Esta comenzó cuando mi vuelo se estrelló en el aeropuerto de Teherán, justo después de la revolución islámica. El tren de aterrizaje delantero no emergió. Para los aficionados, se trataba de un Boeing 737. Irán estaba bajo sanciones de la ONU y el avión cayó en un prado con el mayor estruendo que he oído en mi vida. No hubo pérdidas humanas, pero casi inmediatamente el aparato se llenó de espesas nubes de humo azulado. Después me di cuenta de que provenía de los cigarrillos que encendían al mismo tiempo todos los aterrados pasajeros. Regresé a Líbano con el peor caso de fobia a volar en la historia del mundo.
Afortunadamente, yo conocía a todos los pilotos que trabajaban en la aerolínea libanesa Middle East –navegaban en los viejos 707 en esos días de la guerra civil– y uno de ellos me dijo que al día siguiente fuera con él a realizar vuelos de prueba bajo clima tormentoso en el aeropuerto de Beirut. Me sentó en una de las butacas de descanso de los pilotos, detrás de su asiento, me sirvió un enorme vaso de champaña y me puso unos audífonos. Luego despegó en medio de una turbulencia que sólo volví a ver en la película El día después de mañana.
Voló el aparato vacío sobre el desolado y espumante mar Mediterráneo, dio la vuelta y aterrizó en una pista. Despegó de nuevo en medio de la tormenta y volvió a aterrizar. Repitió el procedimiento una y otra vez y acompañó cada despegue con otro vaso de champaña hasta que, después de 14 aterrizajes y despegues, me reía y balbuceaba como un bebé. Nunca perdí mi miedo a volar, pero dejé de creer que moriría cada vez que abordaba un avión.

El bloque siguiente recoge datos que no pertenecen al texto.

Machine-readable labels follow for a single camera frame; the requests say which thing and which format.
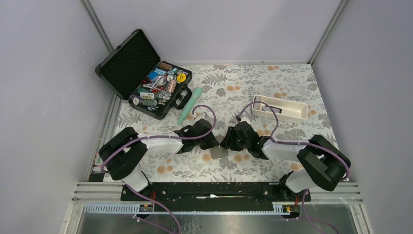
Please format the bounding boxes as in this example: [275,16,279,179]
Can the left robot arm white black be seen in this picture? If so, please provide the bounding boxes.
[98,118,219,200]

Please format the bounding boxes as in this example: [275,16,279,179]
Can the mint green tube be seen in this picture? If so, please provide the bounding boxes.
[177,87,203,125]

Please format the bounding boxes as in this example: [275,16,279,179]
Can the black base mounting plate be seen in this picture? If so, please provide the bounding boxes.
[140,182,311,212]

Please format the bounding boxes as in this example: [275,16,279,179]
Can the playing card deck box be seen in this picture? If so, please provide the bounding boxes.
[139,92,155,99]

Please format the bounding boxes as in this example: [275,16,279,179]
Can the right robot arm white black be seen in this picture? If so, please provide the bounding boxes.
[220,121,351,201]

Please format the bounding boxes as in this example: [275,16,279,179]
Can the black poker chip case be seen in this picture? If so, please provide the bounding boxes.
[95,29,192,119]

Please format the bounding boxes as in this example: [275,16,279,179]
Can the floral patterned table mat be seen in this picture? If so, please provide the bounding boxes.
[103,64,350,183]

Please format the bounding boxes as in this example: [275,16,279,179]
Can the card in white tray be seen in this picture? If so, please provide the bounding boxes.
[262,106,282,114]

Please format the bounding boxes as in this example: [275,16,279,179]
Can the taupe leather card holder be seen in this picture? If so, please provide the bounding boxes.
[209,135,228,160]

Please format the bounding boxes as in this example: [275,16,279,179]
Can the white rectangular tray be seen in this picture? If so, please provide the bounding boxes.
[251,95,308,124]

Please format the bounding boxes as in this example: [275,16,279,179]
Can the yellow poker chip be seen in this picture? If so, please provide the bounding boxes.
[177,73,187,83]

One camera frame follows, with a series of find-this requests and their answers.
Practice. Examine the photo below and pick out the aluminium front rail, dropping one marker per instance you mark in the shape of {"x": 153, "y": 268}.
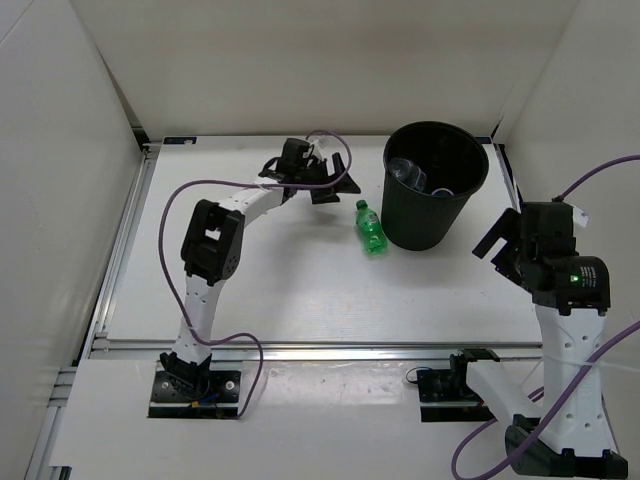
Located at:
{"x": 104, "y": 349}

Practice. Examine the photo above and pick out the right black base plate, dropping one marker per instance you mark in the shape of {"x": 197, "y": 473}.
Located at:
{"x": 445, "y": 397}

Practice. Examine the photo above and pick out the black plastic waste bin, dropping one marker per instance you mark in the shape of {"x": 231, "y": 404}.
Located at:
{"x": 451, "y": 158}

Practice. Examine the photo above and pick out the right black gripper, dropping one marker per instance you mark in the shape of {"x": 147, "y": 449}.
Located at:
{"x": 505, "y": 228}

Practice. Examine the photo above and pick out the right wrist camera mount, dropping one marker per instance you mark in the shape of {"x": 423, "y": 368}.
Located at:
{"x": 579, "y": 217}

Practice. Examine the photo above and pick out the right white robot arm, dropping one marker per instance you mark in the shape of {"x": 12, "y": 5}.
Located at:
{"x": 567, "y": 435}

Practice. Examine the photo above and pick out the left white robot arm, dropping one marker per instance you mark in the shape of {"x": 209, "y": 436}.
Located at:
{"x": 211, "y": 249}

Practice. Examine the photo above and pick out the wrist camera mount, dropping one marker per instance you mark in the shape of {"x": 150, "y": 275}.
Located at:
{"x": 579, "y": 217}
{"x": 315, "y": 148}

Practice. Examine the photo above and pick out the blue label water bottle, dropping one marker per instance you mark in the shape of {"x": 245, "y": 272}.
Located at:
{"x": 442, "y": 192}

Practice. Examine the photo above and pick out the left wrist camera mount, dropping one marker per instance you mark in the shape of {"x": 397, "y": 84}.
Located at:
{"x": 315, "y": 148}

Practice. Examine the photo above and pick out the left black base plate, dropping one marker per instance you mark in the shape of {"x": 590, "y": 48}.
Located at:
{"x": 219, "y": 401}

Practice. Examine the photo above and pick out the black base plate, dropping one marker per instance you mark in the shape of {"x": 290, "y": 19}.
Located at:
{"x": 219, "y": 401}
{"x": 445, "y": 397}

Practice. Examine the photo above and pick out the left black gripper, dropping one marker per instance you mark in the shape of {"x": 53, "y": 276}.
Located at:
{"x": 328, "y": 194}

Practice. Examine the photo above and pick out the green soda bottle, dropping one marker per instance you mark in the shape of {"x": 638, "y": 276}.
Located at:
{"x": 369, "y": 229}

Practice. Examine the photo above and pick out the white orange label bottle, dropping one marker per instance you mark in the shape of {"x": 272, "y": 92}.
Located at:
{"x": 408, "y": 173}

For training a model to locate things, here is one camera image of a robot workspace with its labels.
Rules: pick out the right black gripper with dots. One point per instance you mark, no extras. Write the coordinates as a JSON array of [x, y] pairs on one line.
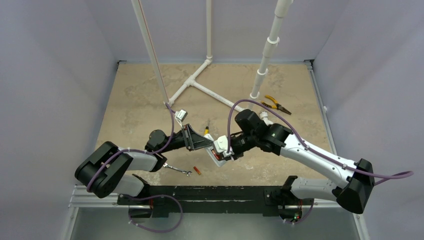
[[228, 148]]

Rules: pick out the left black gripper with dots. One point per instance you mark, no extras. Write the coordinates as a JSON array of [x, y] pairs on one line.
[[194, 141]]

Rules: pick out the white remote control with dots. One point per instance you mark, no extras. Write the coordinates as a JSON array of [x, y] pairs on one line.
[[209, 150]]

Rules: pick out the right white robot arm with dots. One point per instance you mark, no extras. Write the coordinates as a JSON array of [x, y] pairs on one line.
[[349, 183]]

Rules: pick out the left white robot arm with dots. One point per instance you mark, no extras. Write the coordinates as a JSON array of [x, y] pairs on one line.
[[104, 171]]

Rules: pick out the silver open-end wrench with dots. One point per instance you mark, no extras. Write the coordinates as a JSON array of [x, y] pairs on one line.
[[167, 166]]

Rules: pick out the white plastic faucet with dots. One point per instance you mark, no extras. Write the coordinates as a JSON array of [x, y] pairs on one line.
[[265, 118]]

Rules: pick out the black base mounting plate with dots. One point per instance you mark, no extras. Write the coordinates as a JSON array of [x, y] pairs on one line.
[[269, 201]]

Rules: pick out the yellow handled screwdriver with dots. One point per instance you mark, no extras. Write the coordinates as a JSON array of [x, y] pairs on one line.
[[206, 130]]

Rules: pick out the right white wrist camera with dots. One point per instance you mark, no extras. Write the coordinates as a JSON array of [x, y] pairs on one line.
[[222, 148]]

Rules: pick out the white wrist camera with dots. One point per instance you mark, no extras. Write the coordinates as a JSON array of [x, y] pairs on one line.
[[222, 148], [179, 116]]

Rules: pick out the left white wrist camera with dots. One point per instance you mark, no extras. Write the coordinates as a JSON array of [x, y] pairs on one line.
[[179, 116]]

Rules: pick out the yellow handled pliers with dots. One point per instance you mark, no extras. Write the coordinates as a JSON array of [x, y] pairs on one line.
[[275, 105]]

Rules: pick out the white PVC pipe frame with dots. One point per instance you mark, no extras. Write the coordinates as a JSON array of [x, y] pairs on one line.
[[272, 41]]

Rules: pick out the aluminium rail frame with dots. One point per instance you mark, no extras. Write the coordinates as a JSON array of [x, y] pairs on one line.
[[133, 111]]

En el fondo, desde luego, como casi toda la gente que conozco, no creo en el vuelo artificial. Simplemente no creo que sea natural atarse a un asiento dentro de un tubo de metal y lanzarse al cielo a 800 kilómetros por hora, con o sin gin tonics. Me he dado cuenta de que uso a mi vieja amiga, la incredulidad, que momentáneamente queda suspendida para evitar preguntarme por qué Dios no nos dio alas.
Quizás es por esto que preferimos pensar en las aerolíneas como si fueran algo que no son. Por eso los alemanes tratan a los aviones como si fueran oficinas, los franceses los ven como lugar para el hedonismo y para los británicos son cantinas voladoras.
Mi máxima experiencia de vuelo ocurrió a bordo de un helicóptero artillado iraní durante la guerra Irán-Irak. Iba repleto con 19 mullahs y periodistas y despegó a través de una batería de artillería, envuelto en polvo y arena, volando a toda velocidad a sólo dos metros de las superficie del río Shatt al Arab, hacia la recientemente ocupada península iraquí de Fao.
Gerry Labelle, de AP, iba conmigo en ese vuelo maniático y ambos habíamos renunciado a sobrevivir cuando vimos fuego de granadas estallando en Fao. Saltamos fuera del helicóptero y caímos en un mar de lodo y trozos de cuerpos humanos, mientras escuchábamos el ruido de las granadas cayendo y nos guarecíamos junto al cuerpo decapitado de un soldado iraquí.
Más tarde, cuando esperábamos entre el fango que el helicóptero volviera y nos llevara a lugar seguro, fue el séptimo cielo. Nos encaramamos con dificultad al aparato –recuerdo a un colega que con el pie empujó fuera de nuestro camino a un mullah– y nos alejamos por el río y por entre las palmeras como en una escena de Apocalipsis ahora. Labelle y yo estábamos agazapados en el suelo, mirando las palmeras y el agua pasar a toda velocidad bajo nuestros pies mientras el helicóptero volaba en medio del calor ardiente.
Fue en ese momento cuando me relajé. Si salimos de ésta, saldremos de lo que sea. Así, el helicóptero se volvió nuestro mundo y creímos, aunque sólo por unos minutos, que éramos inmortales. Y eso que no había gin tonics en Irán.

* De The Independent. Especial para Página/12.